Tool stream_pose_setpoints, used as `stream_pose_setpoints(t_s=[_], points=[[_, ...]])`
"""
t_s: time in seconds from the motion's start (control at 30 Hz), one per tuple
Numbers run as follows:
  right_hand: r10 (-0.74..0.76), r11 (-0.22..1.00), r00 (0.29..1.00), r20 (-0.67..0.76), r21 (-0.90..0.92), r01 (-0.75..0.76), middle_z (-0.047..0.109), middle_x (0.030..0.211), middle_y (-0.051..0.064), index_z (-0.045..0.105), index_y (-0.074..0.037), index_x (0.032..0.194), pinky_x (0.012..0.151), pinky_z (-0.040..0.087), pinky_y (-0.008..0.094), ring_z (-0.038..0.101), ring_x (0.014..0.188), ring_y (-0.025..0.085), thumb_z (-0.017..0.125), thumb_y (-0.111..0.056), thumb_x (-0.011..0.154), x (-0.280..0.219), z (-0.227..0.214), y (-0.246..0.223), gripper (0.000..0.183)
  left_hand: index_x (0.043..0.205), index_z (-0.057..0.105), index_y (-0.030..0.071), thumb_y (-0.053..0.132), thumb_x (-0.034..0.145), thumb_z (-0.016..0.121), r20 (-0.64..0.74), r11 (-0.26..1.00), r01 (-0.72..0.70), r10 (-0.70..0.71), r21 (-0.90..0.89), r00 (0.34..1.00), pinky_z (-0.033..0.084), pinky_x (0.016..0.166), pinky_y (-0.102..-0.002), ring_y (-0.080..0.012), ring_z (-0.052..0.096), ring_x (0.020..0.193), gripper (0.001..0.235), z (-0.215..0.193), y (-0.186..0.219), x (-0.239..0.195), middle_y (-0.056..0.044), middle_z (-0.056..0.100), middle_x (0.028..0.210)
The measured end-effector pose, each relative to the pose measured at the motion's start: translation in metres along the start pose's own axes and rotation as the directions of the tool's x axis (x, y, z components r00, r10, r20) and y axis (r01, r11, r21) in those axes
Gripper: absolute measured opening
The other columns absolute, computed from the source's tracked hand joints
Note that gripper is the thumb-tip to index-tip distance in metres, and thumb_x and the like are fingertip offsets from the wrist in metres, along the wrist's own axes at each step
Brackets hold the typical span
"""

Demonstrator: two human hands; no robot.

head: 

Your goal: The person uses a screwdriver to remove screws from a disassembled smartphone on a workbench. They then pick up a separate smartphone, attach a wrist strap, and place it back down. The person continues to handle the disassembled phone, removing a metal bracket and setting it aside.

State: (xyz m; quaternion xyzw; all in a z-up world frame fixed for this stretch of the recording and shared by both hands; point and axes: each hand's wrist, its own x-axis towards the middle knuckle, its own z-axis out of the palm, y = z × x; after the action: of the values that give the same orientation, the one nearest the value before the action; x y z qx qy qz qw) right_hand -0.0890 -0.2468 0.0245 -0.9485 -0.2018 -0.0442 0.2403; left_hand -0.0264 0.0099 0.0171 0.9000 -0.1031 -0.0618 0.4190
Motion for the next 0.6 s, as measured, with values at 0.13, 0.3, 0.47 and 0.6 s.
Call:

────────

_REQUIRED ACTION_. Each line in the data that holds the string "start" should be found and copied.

_SOLVED PROBLEM_.
t_s: time in seconds from the motion's start (control at 30 Hz), one per tuple
The measured end-effector pose, each relative to the pose measured at the motion's start: translation in metres along the start pose's own axes and rotation as the directions of the tool's x axis (x, y, z components r00, r10, r20) and y axis (r01, r11, r21) in those axes

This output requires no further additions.